Assignment
For the data below, give again exactly the lines from the one containing "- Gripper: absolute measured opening" through the one containing "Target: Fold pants", both ends included, and no others.

Data block
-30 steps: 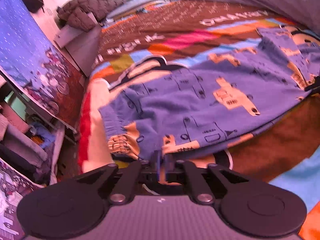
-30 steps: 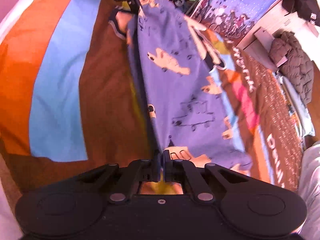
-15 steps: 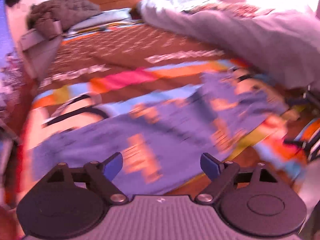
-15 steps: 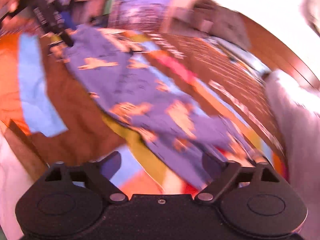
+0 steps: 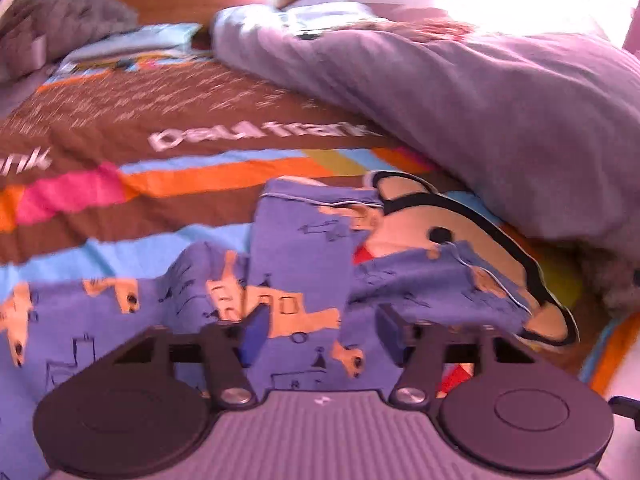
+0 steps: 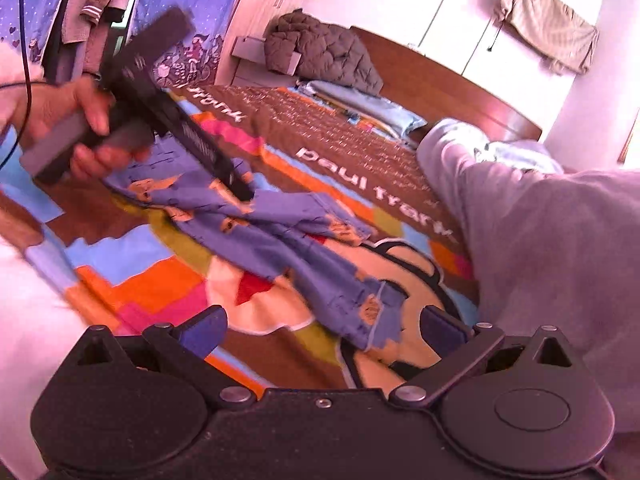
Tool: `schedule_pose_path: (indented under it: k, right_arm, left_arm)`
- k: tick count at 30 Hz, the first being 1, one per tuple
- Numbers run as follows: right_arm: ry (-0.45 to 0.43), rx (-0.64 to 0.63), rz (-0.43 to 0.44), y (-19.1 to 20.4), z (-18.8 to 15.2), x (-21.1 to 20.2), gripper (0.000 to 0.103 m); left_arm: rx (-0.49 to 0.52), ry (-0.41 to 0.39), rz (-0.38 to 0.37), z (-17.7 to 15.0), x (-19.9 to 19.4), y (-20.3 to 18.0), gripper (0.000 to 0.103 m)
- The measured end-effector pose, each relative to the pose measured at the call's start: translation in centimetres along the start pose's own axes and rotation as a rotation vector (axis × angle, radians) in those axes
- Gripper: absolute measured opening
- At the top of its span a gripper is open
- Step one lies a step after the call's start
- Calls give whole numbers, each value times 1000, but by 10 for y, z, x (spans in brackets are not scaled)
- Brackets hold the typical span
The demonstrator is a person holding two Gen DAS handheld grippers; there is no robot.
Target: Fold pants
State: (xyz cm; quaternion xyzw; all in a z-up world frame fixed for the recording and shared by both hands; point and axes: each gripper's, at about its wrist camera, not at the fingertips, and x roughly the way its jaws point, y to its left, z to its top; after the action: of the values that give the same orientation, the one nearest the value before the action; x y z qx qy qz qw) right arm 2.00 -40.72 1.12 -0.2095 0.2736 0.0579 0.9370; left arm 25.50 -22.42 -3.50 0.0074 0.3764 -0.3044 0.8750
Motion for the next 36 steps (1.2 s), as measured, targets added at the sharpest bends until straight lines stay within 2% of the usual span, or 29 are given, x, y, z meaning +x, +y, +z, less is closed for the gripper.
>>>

Exercise response
- Gripper: absolute measured opening
- At the top of its span a gripper is open
- Step one lies a step after the call's start
- Calls give whole numbers, each value times 1000, but by 10 for y, z, x (spans in brackets are not scaled)
- Brackets hold the typical span
The demonstrator is a person holding two Gen DAS handheld grippers; there is no robot.
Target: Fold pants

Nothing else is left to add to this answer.